Even now, as I get older, I honestly and truly feel like my relationship to my body is at its healthiest. Exercise has a lot to do with it — not the mindless working-out to fit into clothes, but pushing myself to run a faster mile, savoring the pleasure of feeling gazelle-like and Artemisian when I’m running on a nature trail or by the river, feeling that ache of hard work, the rush of endorphins. I take pleasure in seeing the muscles of my legs define themselves as I walk. I love to feel my muscles stretch and relax in twisting yoga poses. I love the more intimate understanding I have in terms of the relationship between food, bodies and energy, observing how eating one thing affects me this way or that way.
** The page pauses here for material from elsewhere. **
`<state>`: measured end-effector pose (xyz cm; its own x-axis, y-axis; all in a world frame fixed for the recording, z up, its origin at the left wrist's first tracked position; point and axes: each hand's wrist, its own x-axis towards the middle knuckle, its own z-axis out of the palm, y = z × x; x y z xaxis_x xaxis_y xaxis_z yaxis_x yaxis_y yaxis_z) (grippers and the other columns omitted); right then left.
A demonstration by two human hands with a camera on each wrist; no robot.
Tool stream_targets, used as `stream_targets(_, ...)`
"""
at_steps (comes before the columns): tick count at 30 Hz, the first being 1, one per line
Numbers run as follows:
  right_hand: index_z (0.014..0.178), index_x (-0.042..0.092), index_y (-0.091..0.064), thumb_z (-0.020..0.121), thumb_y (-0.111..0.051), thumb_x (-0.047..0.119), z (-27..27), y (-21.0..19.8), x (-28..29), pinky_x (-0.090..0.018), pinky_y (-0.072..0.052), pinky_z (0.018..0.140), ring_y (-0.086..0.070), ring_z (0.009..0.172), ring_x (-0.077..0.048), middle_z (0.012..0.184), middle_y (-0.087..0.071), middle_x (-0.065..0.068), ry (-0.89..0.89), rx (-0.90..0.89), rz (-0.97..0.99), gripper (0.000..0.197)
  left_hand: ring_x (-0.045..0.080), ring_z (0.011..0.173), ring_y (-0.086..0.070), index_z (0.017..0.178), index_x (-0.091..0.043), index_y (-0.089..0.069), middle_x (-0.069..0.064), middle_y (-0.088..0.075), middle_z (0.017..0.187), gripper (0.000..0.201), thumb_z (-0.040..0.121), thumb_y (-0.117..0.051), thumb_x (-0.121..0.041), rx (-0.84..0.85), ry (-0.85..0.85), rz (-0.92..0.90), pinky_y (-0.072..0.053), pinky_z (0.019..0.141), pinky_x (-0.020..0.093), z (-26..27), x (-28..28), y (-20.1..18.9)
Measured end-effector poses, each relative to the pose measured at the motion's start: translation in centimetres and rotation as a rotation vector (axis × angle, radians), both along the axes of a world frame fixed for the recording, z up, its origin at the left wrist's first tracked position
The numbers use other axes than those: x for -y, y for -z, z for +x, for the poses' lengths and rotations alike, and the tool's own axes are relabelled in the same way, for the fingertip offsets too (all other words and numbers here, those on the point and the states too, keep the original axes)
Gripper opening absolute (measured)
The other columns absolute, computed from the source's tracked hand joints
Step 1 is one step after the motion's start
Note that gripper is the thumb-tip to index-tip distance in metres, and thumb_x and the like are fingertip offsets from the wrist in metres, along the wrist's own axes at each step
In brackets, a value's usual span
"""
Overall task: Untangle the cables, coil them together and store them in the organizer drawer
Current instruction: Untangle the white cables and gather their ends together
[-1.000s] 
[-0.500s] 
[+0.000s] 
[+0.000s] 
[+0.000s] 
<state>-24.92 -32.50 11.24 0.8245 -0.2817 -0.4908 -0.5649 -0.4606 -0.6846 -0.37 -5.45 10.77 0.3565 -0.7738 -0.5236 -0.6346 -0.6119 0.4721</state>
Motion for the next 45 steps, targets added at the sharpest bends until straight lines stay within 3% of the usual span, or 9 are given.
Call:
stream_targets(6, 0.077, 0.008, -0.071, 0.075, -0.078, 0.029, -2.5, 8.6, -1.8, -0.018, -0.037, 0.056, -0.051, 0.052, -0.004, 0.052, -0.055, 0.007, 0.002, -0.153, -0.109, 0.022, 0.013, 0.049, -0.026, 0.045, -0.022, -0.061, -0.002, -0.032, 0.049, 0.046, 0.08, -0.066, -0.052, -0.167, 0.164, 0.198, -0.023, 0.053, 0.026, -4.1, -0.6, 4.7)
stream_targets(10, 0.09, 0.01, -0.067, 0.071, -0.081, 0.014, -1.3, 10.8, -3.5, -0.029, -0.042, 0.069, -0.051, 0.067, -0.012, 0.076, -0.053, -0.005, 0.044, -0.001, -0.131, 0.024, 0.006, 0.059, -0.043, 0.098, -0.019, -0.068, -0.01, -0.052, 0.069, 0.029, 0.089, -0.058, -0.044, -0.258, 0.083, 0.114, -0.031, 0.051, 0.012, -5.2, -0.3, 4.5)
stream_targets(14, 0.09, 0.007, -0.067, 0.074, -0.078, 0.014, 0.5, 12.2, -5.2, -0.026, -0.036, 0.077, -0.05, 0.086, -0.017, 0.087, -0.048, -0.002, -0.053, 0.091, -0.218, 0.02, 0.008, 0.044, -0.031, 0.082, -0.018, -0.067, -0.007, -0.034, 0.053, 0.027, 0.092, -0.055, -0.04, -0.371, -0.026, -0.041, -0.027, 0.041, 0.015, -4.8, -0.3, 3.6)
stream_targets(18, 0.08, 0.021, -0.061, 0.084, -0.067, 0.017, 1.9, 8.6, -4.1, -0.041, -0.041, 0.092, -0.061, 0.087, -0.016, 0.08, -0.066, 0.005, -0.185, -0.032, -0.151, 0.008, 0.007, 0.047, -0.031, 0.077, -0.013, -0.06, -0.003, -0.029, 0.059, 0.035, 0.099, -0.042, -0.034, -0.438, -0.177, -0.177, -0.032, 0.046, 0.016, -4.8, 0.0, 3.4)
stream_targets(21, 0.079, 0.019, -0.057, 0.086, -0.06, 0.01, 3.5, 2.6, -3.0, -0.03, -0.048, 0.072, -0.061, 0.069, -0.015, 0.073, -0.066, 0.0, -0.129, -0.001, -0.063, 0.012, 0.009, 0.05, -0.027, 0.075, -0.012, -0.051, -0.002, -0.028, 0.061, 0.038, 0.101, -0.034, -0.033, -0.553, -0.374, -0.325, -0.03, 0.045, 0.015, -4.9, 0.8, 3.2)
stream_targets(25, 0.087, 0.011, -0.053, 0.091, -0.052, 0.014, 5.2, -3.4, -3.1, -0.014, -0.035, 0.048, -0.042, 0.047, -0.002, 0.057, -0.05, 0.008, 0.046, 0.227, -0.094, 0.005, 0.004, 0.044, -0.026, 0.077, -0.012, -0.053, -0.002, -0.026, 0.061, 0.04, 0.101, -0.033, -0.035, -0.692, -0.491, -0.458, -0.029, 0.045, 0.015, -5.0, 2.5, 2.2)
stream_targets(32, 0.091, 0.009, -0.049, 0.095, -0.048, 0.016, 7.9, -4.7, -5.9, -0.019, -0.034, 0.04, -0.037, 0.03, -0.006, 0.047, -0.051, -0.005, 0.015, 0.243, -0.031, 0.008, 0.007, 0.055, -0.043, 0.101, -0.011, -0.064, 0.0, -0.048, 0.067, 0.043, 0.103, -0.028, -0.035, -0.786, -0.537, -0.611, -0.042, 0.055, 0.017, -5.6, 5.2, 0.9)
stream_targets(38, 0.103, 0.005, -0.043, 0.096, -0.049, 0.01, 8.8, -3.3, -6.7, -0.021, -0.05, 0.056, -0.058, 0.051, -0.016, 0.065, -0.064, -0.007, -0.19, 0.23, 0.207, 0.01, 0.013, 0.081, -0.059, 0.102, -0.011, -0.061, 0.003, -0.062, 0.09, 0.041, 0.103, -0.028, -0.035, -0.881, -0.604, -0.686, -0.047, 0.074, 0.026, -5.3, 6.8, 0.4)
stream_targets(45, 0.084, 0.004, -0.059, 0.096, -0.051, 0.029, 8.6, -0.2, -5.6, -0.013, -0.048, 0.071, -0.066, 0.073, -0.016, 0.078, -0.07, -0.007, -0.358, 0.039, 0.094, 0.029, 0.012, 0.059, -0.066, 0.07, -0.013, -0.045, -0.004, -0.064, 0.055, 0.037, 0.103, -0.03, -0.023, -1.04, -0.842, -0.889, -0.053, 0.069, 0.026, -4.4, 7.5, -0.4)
Now, my physicality is a source of pleasure, power and strength for the most part. For me, it’s foundational in feeling sovereign in my life and my self. Sovereignty is a big idea for me lately — it’s a lofty term, semi-royal perhaps, but I like how it connotes a steadfast power and ownership of self. When you are sovereign, you know how powerful you are, and how your words and actions impact the world, how instrumental you are in shaping your experience and relationships — and you see that responsibility as an opportunity, not a burden. You own it. And for me, loving, accepting, appreciating and honoring your body and all its pleasures and capabilities — from sex to wellness — is a powerful way to access that sovereignty.

5.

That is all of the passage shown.